From the entries that follow, reproduce exactly and only the lines from the line with "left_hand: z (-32" to the line with "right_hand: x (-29", endpoints included.

-=-=-=-=-

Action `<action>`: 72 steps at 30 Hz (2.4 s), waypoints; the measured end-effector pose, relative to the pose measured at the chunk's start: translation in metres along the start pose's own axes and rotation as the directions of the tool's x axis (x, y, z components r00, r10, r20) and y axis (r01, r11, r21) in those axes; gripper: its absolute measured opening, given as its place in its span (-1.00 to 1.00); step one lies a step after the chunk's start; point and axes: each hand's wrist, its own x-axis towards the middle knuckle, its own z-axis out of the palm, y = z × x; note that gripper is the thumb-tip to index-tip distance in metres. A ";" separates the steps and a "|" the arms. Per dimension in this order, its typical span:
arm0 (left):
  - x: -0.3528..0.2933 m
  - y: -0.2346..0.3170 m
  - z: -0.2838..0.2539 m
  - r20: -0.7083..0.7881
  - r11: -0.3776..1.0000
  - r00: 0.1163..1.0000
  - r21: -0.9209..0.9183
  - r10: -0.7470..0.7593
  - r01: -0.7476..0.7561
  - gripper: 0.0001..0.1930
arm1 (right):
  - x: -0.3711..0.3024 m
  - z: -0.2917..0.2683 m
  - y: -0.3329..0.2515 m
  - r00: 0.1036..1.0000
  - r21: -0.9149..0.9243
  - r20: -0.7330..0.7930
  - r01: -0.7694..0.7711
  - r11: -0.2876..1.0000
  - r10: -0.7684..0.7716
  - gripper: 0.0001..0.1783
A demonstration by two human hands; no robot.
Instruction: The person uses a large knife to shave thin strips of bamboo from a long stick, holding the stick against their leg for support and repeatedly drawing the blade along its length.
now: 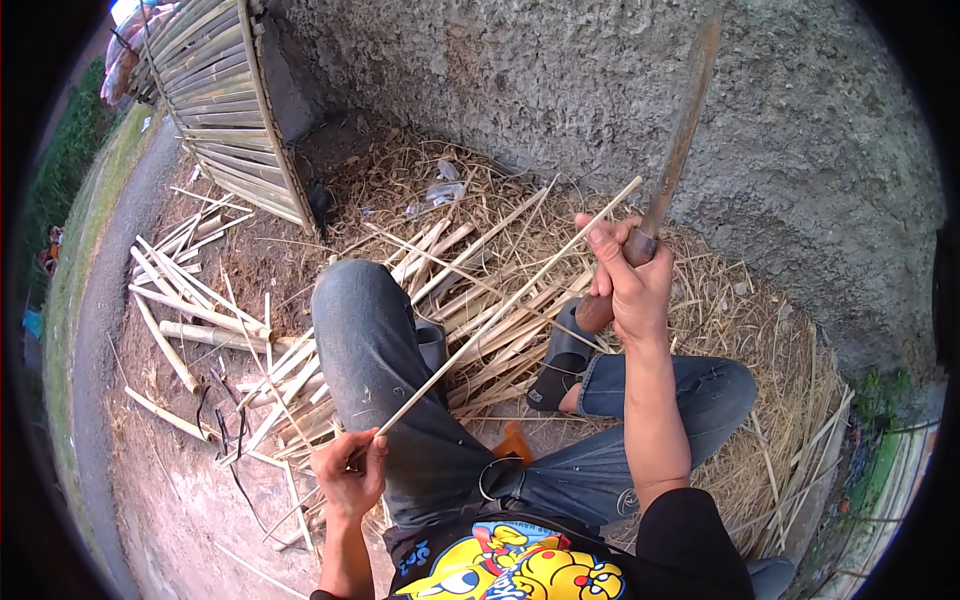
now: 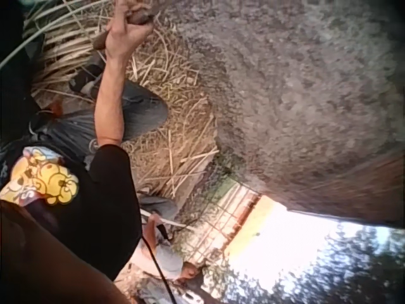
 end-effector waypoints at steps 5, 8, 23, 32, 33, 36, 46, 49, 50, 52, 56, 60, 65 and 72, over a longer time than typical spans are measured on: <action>-0.003 0.004 -0.012 0.110 0.995 0.992 0.087 -0.055 0.046 -0.87 | -0.003 0.006 0.009 0.999 0.031 0.017 0.043 0.999 -0.044 -0.67; 0.003 0.016 -0.011 0.270 0.983 0.961 -0.156 -0.053 0.098 -0.81 | -0.011 0.015 0.004 0.997 0.046 0.067 -0.044 0.998 0.040 -0.66; 0.028 0.045 0.032 0.372 0.580 0.867 -0.644 -0.333 0.499 -0.72 | -0.080 0.063 0.021 0.735 -0.585 0.639 0.274 0.764 0.225 -0.38; 0.011 0.031 0.036 0.191 0.812 0.941 -0.476 -0.279 0.338 -0.84 | -0.091 0.063 0.047 0.616 -0.624 0.763 0.625 0.469 0.194 -0.32; 0.008 0.034 0.036 0.178 0.770 0.922 -0.509 -0.345 0.386 -0.83 | -0.089 0.066 0.051 0.605 -0.619 0.770 0.629 0.472 0.204 -0.32; 0.005 0.025 0.035 0.145 0.738 0.907 -0.539 -0.394 0.407 -0.80 | -0.094 0.078 0.062 0.607 -0.620 0.772 0.658 0.427 0.187 -0.30; -0.010 0.020 0.017 0.123 0.749 0.885 -0.487 -0.450 0.448 -0.80 | -0.050 0.110 0.068 0.742 -0.709 0.635 0.449 0.544 0.215 -0.38; -0.006 0.018 0.021 0.115 0.765 0.895 -0.479 -0.431 0.430 -0.80 | -0.057 0.110 0.066 0.636 -0.597 0.752 0.545 0.588 0.174 -0.37; -0.005 0.017 0.023 0.100 0.744 0.891 -0.513 -0.443 0.428 -0.80 | -0.072 0.107 0.070 0.535 -0.520 0.833 0.665 0.536 0.144 -0.35; -0.007 0.016 0.024 0.089 0.718 0.884 -0.549 -0.459 0.428 -0.81 | -0.089 0.106 0.071 0.412 -0.405 0.907 0.804 0.436 0.084 -0.34; -0.007 0.020 0.016 0.112 0.730 0.881 -0.517 -0.460 0.447 -0.80 | -0.057 0.107 0.078 0.631 -0.607 0.758 0.593 0.529 0.163 -0.30; 0.012 0.013 0.015 0.111 0.758 0.900 -0.503 -0.421 0.416 -0.81 | -0.078 0.114 0.079 0.553 -0.535 0.820 0.649 0.541 0.148 -0.30; 0.005 0.014 0.010 0.049 0.791 0.914 -0.484 -0.402 0.374 -0.82 | -0.065 0.121 0.071 0.522 -0.507 0.849 0.755 0.415 0.088 -0.32; 0.005 0.006 0.011 0.013 0.858 0.934 -0.390 -0.356 0.333 -0.82 | -0.087 0.120 0.065 0.444 -0.454 0.886 0.772 0.445 0.134 -0.31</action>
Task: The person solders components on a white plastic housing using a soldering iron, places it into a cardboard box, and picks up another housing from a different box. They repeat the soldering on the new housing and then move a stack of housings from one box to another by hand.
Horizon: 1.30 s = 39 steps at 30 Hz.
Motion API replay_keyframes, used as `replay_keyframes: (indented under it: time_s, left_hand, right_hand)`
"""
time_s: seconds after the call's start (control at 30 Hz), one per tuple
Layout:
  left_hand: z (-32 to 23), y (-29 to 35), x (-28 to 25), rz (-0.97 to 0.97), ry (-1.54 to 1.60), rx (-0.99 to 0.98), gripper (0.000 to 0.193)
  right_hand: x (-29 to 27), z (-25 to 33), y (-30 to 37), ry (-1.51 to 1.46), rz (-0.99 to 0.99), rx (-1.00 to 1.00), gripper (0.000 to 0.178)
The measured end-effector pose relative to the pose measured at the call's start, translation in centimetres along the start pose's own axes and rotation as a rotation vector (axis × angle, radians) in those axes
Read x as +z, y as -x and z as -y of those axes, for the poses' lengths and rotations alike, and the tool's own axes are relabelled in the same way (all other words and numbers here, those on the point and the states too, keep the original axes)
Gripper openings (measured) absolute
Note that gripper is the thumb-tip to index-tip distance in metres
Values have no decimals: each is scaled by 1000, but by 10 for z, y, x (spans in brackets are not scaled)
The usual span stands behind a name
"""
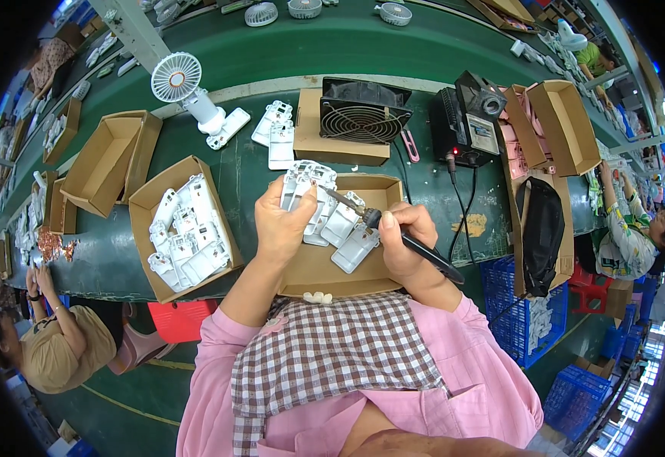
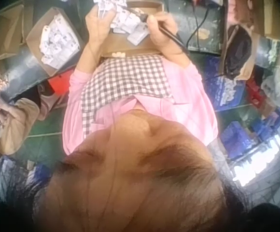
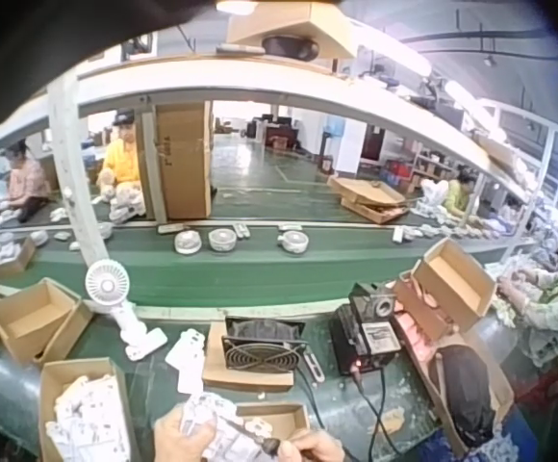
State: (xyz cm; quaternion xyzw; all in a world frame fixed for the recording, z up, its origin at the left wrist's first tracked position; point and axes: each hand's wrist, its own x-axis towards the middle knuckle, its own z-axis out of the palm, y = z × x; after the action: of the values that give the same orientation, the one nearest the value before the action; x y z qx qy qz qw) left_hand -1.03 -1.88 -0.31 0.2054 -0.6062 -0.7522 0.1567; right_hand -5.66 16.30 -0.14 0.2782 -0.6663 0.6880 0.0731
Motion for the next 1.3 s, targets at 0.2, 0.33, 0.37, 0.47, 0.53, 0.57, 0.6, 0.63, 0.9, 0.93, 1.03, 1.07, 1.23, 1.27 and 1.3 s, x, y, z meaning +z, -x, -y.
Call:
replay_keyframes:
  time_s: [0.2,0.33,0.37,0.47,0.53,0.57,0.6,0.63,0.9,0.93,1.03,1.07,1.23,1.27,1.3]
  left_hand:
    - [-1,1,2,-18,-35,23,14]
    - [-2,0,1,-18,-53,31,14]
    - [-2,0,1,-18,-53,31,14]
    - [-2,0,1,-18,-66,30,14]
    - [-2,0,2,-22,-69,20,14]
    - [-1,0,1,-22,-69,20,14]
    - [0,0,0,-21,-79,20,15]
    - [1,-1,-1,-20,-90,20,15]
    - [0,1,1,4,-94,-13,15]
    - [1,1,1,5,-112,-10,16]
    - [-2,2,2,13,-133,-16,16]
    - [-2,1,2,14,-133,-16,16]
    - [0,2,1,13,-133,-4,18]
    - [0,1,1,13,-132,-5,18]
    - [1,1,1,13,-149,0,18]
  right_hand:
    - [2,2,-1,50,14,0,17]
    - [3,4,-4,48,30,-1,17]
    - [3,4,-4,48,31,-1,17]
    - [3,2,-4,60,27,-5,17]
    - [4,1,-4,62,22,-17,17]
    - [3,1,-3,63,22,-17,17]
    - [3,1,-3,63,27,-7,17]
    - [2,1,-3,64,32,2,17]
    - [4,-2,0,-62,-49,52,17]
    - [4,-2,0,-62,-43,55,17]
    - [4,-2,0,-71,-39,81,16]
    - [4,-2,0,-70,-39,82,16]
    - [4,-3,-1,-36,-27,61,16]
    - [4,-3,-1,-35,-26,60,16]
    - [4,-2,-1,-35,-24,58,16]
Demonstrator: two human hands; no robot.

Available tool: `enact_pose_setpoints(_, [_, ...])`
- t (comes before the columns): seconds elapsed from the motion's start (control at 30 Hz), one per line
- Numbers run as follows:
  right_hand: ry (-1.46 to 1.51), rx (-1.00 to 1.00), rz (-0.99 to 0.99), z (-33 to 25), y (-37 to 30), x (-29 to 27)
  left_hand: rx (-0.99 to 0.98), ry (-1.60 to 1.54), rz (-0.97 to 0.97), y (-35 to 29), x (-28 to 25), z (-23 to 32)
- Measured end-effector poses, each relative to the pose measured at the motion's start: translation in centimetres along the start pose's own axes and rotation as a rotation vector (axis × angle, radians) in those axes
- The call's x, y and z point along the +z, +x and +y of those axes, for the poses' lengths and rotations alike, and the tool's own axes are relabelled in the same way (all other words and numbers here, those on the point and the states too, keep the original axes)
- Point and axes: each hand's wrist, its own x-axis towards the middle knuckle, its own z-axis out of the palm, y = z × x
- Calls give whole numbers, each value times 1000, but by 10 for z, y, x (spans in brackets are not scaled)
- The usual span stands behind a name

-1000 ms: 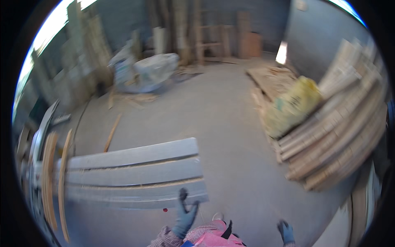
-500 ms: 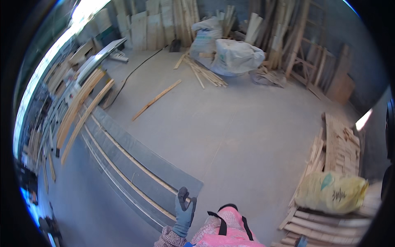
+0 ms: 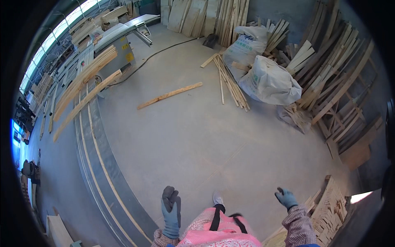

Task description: The person uses a sliding table saw to cut multiple wooden planks into shorter pieces. They position each plank against the fence, slide the saw carriage to make the cut, and then stack the finished pieces on the table.

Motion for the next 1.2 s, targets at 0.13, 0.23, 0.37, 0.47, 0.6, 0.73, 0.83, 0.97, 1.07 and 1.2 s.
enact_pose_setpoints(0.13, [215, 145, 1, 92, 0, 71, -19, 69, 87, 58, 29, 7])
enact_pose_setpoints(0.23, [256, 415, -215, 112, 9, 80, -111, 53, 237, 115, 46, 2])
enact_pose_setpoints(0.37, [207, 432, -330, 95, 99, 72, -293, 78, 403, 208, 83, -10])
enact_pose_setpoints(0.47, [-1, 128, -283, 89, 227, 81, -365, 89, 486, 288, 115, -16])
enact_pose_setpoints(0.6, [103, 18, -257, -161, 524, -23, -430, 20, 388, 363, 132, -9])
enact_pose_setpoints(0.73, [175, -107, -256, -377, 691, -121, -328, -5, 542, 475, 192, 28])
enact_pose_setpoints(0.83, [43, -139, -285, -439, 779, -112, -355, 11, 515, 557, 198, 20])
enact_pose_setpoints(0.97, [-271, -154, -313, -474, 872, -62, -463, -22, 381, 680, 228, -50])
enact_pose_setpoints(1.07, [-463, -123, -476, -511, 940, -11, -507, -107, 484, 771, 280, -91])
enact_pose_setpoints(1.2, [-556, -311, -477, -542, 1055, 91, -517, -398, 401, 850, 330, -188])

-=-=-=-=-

*Your solution*:
  left_hand: z (-32 to 23), y (-29 to 35), x (-28 to 25), rz (-0.97 to 0.97), ry (-1.54 to 1.60), rx (-0.99 to 0.98), gripper (0.000 to 0.193)
  right_hand: x (-29 to 27), z (-25 to 33), y (-30 to 37), ry (-1.51 to 1.46), rz (-0.99 to 0.99), rx (-1.00 to 1.00), gripper (0.000 to 0.178)

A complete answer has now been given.